Every morning, she sits down at her computer, refreshes several job boards to see new listings and shoots off an application or two. Then she braces herself to hear — nothing.
"It's been really disheartening," said Tlaiye, 34, who lost her hotel job in March. "I know that people are probably getting hundreds of applications at the same time, but it's made me feel completely desperate."
As the coronavirus pandemic continues to weigh down the economy, Tlaiye is among the swelling number of people who have been without a job for at least six months, a group that economists call the "long-term unemployed."
About 3.9 million people, or more than one-third of all unemployed Americans, are now in the category. That's up from up from 1.1 million in February.
With many industries such as hotels, travel, entertainment and restaurants devastated by the pandemic, it could be awhile before many of those jobs come back, if they don't shift elsewhere. Minnesota has regained a little over half of the jobs lost earlier this year, but a full jobs recovery isn't expected until late 2022 or early 2023, according to a recent state forecast.
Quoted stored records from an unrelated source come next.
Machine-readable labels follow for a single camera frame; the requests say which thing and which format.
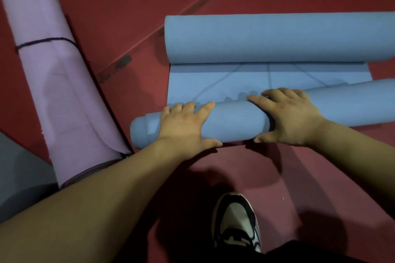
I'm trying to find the person's right hand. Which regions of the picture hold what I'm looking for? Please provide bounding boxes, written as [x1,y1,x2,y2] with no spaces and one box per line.
[246,88,328,149]

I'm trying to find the person's left hand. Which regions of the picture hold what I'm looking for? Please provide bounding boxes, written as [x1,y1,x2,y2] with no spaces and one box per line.
[156,102,223,161]

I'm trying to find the blue yoga mat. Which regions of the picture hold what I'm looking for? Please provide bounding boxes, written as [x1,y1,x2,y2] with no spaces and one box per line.
[130,12,395,150]

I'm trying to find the person's left forearm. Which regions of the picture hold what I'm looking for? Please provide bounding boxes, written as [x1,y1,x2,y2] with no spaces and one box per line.
[0,139,192,263]

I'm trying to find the person's right forearm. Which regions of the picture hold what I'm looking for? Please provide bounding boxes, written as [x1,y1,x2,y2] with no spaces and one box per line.
[307,118,395,212]

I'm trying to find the black and white sneaker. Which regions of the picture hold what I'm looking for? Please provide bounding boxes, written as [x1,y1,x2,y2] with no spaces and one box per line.
[211,192,262,253]

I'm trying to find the purple rolled yoga mat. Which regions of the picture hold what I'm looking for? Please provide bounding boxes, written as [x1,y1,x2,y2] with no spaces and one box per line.
[1,0,134,189]

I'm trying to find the grey floor mat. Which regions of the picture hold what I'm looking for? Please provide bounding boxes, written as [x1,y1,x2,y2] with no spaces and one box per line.
[0,132,60,224]

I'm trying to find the black mat carrying strap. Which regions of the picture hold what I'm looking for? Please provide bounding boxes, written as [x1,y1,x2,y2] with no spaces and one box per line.
[16,37,135,189]

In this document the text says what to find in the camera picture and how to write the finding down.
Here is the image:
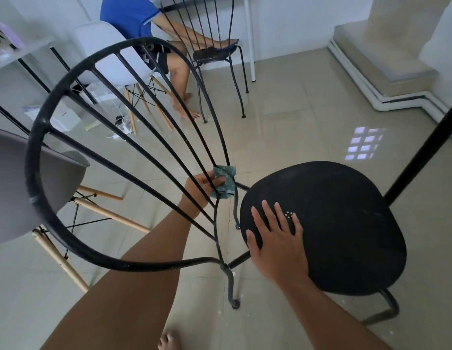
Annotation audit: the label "person's right hand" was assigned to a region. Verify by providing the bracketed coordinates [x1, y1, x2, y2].
[246, 200, 310, 289]

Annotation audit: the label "white power strip with cables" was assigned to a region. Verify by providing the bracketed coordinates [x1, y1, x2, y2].
[106, 114, 135, 140]

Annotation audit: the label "black metal chair round seat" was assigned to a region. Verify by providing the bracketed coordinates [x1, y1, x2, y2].
[24, 36, 407, 326]

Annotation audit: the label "person's left forearm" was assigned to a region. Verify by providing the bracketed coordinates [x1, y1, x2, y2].
[40, 205, 199, 350]

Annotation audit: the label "black metal pole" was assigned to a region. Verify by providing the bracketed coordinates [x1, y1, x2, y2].
[383, 97, 452, 208]

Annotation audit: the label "beige stone pillar base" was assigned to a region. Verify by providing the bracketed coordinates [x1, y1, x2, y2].
[332, 0, 452, 99]

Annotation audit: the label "white wall conduit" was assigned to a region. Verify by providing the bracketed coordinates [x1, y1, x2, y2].
[327, 39, 452, 144]

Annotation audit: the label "white box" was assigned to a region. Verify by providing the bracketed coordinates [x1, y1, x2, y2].
[24, 100, 82, 133]

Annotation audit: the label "white shelf black frame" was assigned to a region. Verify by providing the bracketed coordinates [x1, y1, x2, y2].
[0, 35, 100, 137]

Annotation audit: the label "green cleaning cloth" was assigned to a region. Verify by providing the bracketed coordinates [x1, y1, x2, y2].
[210, 165, 237, 200]

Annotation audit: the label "white table leg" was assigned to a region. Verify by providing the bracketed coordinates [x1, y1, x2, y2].
[243, 0, 257, 83]

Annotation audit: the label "grey plastic chair wooden legs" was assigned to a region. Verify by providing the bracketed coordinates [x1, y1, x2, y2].
[0, 126, 152, 294]

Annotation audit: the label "person's right forearm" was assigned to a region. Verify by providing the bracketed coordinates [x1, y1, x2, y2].
[281, 276, 394, 350]

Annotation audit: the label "white plastic chair wooden legs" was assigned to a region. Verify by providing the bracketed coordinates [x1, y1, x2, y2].
[73, 21, 174, 135]

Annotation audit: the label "person's left hand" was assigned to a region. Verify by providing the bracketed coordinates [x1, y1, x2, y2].
[181, 171, 227, 218]

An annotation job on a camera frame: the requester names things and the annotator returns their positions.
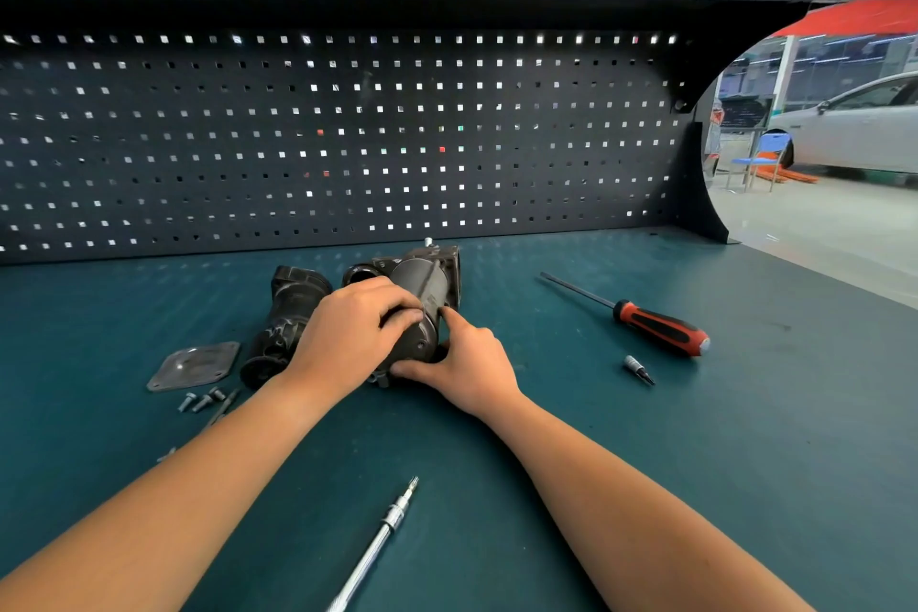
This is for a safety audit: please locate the person's right hand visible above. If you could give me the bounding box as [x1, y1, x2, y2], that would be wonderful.
[391, 306, 525, 420]

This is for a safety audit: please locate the person's left hand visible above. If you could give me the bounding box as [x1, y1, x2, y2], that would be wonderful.
[283, 276, 426, 409]

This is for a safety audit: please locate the dark grey starter motor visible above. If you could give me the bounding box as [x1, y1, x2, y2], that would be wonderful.
[341, 238, 462, 389]

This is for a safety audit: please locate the person's left forearm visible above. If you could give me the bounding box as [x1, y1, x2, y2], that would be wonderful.
[0, 369, 337, 612]

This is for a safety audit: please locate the person's right forearm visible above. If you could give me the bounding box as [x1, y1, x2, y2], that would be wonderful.
[493, 392, 817, 612]

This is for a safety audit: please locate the black ribbed housing part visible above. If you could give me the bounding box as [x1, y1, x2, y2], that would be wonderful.
[240, 265, 334, 391]

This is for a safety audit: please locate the chrome ratchet extension bar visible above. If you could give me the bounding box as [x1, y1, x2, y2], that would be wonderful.
[326, 477, 420, 612]

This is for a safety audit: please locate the dark perforated pegboard panel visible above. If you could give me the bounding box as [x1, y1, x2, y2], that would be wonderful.
[0, 0, 741, 267]

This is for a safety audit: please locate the grey metal cover plate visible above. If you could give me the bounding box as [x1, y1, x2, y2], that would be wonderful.
[146, 341, 242, 394]

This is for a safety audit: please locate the small chrome socket bit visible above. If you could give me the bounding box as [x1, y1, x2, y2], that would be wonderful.
[623, 355, 657, 389]

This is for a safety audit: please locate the red and black screwdriver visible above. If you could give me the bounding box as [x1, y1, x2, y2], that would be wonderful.
[539, 272, 711, 359]

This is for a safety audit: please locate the blue chair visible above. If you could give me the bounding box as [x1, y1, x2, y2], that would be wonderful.
[725, 131, 793, 194]

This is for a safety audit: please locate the orange floor ramp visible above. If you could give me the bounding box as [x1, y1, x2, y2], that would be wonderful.
[755, 162, 820, 186]

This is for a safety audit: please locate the white car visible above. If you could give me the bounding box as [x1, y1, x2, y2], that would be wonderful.
[766, 71, 918, 178]

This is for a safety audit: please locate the red canopy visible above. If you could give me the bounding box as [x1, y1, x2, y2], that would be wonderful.
[773, 0, 918, 39]
The long-term unemployed face not just the immediate economic consequences of being out of work but the prospect of damage to their career trajectory and future earnings. And on the day after Christmas, extended unemployment benefits are set to expire for most of them, unless Congress, or the state, takes action.
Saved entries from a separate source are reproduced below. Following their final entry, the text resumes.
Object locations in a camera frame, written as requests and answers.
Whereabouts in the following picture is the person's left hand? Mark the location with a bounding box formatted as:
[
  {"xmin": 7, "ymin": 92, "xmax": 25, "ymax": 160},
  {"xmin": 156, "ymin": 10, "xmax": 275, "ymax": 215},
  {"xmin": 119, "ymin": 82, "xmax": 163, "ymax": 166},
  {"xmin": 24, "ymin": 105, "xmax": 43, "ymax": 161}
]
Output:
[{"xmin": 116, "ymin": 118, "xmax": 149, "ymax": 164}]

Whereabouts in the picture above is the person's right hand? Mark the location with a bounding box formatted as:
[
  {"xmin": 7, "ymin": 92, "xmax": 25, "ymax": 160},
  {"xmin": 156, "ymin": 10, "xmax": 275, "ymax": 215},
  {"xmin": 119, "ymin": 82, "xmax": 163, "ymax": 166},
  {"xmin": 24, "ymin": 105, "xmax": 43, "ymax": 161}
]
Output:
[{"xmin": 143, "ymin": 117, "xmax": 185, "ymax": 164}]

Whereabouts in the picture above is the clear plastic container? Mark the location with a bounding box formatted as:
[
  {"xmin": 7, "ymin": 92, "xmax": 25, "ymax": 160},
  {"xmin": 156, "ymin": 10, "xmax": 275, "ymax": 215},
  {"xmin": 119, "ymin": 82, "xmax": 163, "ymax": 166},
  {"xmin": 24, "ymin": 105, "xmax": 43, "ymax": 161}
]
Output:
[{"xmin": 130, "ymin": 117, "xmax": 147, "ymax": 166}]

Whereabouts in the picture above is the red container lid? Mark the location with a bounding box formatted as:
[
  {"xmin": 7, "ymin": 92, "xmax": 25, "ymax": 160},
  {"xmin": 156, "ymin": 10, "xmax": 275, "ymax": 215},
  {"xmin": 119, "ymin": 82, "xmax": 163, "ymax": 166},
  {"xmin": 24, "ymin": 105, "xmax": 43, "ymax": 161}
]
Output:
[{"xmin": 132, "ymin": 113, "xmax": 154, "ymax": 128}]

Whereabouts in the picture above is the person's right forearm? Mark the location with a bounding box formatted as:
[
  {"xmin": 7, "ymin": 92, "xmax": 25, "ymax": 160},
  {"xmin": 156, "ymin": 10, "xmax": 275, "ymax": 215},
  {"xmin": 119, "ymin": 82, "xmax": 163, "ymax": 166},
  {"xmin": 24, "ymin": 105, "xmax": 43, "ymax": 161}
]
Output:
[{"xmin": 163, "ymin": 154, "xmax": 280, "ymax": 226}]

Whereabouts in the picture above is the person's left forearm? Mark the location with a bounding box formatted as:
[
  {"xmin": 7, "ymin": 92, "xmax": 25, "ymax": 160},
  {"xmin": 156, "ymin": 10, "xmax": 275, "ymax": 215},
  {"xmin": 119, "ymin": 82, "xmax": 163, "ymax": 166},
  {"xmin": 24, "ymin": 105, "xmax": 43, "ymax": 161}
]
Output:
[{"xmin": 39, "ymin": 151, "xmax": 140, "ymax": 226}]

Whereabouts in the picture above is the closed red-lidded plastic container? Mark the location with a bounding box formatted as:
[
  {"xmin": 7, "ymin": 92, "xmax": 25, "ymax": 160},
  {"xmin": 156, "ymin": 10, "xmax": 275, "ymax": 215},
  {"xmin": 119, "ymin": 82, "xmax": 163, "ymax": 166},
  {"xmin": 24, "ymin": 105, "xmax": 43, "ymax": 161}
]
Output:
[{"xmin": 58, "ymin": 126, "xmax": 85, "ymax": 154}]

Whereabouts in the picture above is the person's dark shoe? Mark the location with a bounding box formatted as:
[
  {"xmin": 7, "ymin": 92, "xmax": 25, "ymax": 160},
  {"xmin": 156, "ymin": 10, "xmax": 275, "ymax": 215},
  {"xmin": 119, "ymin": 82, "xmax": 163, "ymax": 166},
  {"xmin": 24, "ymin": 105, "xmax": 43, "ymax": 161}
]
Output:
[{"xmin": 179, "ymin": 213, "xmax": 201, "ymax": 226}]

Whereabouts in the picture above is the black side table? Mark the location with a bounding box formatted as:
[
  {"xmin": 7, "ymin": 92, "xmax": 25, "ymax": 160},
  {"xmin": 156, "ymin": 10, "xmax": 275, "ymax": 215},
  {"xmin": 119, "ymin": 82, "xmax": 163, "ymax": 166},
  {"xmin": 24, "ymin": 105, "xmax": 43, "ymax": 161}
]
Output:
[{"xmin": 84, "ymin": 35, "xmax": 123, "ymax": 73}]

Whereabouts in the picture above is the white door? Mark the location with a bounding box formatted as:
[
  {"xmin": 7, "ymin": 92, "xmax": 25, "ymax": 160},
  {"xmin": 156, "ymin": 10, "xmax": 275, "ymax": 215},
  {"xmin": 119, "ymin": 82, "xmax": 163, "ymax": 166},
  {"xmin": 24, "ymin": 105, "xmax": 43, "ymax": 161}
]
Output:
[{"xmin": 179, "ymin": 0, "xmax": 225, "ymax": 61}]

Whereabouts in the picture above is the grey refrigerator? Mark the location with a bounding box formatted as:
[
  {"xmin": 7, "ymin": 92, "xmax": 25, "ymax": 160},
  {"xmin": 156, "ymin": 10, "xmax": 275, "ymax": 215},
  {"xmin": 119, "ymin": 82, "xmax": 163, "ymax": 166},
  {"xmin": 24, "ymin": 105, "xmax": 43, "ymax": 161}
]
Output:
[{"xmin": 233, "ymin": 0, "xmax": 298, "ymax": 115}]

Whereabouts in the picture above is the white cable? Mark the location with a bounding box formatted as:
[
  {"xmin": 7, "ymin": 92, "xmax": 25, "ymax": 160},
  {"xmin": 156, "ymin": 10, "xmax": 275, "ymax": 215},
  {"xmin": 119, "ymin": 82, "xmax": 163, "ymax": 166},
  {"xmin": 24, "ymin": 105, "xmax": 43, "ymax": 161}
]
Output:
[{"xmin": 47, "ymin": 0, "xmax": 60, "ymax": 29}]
In Minnesota alone, more than 100,000 people are expected to lose jobless payments in the next two weeks, said Steve Grove, commissioner of the Minnesota Department of Employment and Economic Development (DEED). Most of those workers have exhausted their 26 weeks of regular state unemployment benefits and are collecting an extended 13 weeks through a temporary federal program. But that program, as well as one that provides jobless payments for gig workers and small-business owners, lapses at the end of the year.